Freitag, 09. März 2007, 14:38 Uhr

Beitrag von: O-PT-S

Wiesmüller: "Weniger LehrerInnen sind Signal in die verkehrte Richtung"

Die Streichungen bei den Posten für Pflichtschul-LehrerInnen sind für die GRÜNE LA Bildungssprecherin Elisabeth Wiesmüller bitter: "Selbst wenn wir nur die gleiche Zahl an Stellen beibehalten würden, wäre das ein wichtiges Signal an Kinder, Eltern und LehrerInnen."

Vor allem in den Hauptschulen würde der GRÜNE Vorschlag bei sinkender SchülerInnenzahl eine massive Qualitätssteigerung und eine Entlastung der LehrerInnen bedeuten: "Statt von der Politik und vom Landesschulrat Unterstützung zu bekommen, müssen jetzt wieder etliche, vor allem junge LehrerInnen um ihren Job bangen", kritisiert Wiesmüller.

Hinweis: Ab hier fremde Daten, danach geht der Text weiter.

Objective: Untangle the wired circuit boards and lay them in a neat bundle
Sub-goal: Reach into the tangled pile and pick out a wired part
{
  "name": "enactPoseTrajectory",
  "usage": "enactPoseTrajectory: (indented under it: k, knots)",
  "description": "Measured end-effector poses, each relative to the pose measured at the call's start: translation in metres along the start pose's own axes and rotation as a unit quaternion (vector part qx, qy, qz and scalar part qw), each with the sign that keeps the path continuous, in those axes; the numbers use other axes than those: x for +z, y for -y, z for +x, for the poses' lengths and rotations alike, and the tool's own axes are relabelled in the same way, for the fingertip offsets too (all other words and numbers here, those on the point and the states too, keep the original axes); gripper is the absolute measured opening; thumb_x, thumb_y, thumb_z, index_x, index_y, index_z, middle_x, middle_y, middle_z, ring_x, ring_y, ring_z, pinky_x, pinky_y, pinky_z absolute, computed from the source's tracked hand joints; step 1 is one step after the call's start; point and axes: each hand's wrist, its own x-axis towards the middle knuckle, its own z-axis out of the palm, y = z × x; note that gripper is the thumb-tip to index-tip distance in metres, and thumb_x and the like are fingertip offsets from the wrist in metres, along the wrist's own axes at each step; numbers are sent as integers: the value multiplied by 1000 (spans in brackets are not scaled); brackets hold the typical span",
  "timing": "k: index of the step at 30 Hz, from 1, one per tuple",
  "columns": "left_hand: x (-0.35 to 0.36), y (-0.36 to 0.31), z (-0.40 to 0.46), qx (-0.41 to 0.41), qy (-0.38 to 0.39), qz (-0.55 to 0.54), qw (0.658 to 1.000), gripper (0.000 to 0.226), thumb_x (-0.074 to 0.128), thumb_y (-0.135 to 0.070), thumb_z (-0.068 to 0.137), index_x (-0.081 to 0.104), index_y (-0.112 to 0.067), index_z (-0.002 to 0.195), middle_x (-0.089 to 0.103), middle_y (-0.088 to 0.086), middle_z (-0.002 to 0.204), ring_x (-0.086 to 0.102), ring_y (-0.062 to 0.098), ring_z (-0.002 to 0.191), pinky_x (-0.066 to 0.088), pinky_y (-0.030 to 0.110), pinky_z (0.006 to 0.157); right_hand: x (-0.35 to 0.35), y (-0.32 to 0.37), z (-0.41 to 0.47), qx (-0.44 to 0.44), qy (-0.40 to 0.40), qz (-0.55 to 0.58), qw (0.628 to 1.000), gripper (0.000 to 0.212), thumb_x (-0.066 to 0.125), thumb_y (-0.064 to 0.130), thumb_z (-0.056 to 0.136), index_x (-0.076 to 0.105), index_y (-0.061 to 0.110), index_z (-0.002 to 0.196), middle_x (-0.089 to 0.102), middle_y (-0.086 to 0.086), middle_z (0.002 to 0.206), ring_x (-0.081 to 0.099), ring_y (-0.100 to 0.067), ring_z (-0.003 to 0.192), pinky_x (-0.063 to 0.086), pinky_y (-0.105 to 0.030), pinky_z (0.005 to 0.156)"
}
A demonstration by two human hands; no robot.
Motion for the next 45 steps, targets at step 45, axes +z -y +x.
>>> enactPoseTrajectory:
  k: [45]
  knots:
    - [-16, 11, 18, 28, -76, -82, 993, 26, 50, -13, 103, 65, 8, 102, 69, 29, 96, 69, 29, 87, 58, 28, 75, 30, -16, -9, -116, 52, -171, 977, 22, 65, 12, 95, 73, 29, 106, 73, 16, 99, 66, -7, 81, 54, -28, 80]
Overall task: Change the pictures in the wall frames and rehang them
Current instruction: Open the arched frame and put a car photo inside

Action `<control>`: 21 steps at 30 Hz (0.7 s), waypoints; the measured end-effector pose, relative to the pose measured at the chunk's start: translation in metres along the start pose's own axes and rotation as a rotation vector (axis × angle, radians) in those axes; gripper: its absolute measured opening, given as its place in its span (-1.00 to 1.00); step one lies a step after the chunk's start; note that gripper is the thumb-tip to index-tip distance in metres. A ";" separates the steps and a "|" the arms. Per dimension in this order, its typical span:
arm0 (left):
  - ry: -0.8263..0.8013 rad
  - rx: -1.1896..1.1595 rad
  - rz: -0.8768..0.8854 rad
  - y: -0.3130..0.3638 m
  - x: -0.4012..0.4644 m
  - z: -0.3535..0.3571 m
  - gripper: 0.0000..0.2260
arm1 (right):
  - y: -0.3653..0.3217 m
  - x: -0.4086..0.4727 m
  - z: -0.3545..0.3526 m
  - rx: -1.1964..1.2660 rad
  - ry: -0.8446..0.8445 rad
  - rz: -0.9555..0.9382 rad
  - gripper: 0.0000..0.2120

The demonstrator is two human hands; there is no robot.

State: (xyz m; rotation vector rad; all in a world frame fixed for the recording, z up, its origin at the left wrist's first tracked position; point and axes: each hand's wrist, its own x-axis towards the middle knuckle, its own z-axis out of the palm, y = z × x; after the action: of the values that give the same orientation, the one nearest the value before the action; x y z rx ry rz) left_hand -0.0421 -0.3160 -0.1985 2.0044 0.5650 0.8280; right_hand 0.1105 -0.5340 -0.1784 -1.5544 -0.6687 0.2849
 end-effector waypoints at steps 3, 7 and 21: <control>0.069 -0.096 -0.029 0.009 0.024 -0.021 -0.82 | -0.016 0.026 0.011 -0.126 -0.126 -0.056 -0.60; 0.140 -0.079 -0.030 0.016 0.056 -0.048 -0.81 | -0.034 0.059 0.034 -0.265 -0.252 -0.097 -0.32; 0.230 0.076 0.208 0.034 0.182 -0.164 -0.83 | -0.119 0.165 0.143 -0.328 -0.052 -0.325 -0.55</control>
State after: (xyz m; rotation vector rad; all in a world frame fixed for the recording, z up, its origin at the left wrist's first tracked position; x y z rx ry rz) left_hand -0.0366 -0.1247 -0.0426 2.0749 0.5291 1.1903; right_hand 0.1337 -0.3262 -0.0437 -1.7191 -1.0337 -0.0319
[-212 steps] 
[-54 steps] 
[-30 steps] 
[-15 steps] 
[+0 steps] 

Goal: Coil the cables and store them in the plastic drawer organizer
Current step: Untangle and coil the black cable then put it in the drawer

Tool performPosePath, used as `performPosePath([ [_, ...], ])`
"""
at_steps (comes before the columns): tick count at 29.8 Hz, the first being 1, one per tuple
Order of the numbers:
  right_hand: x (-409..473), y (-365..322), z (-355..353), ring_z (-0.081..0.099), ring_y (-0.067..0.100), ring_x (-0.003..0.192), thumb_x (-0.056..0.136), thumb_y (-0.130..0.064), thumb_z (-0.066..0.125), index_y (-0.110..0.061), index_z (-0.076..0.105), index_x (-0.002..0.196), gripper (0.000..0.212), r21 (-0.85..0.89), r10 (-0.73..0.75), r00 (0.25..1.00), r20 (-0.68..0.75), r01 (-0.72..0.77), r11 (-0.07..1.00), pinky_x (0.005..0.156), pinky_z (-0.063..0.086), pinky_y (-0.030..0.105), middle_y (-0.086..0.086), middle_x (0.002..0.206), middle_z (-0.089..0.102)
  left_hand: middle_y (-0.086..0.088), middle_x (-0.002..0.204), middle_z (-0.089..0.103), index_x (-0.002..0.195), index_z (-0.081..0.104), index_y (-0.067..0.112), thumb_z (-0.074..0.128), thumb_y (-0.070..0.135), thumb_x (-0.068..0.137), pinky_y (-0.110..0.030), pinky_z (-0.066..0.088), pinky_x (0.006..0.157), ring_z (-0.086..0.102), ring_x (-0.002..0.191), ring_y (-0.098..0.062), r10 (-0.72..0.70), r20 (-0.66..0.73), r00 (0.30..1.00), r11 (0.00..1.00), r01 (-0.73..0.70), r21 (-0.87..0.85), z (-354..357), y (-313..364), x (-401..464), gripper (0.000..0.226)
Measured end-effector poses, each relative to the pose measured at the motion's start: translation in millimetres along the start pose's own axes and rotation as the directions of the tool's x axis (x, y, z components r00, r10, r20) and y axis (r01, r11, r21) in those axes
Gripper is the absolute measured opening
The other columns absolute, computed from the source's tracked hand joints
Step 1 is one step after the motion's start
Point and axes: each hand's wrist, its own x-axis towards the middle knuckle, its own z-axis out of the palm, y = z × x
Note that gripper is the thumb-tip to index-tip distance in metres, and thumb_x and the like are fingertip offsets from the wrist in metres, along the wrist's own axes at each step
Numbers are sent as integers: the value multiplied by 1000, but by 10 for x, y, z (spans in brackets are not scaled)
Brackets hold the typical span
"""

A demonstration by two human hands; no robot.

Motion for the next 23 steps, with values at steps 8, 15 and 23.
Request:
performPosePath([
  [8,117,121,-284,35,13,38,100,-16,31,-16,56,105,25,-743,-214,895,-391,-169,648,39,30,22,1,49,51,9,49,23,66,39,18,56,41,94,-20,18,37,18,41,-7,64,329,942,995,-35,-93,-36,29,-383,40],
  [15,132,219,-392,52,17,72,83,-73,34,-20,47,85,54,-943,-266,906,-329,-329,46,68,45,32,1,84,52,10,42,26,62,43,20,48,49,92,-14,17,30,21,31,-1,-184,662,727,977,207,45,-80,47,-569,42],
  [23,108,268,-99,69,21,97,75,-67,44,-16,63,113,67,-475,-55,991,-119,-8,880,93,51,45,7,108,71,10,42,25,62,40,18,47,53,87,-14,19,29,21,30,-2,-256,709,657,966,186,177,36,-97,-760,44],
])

Die ÖVP setze damit einmal mehr ein Signal in die verkehrte Richtung: "Die Jugendoffensive geht auf allen Linien nach hinten los. Die ÖVP offenbart damit nur ihren Sparwahn in jenen Bereichen, die nicht unmittelbar zum Thema Jugendschutz gehören. Dabei ist auch eine Qualitätssteigerung in den Schulen ein wesentlicher Beitrag zum umfassenden Jugendschutz", argumentiert die GRÜNE Bildungssprecherin abschließend.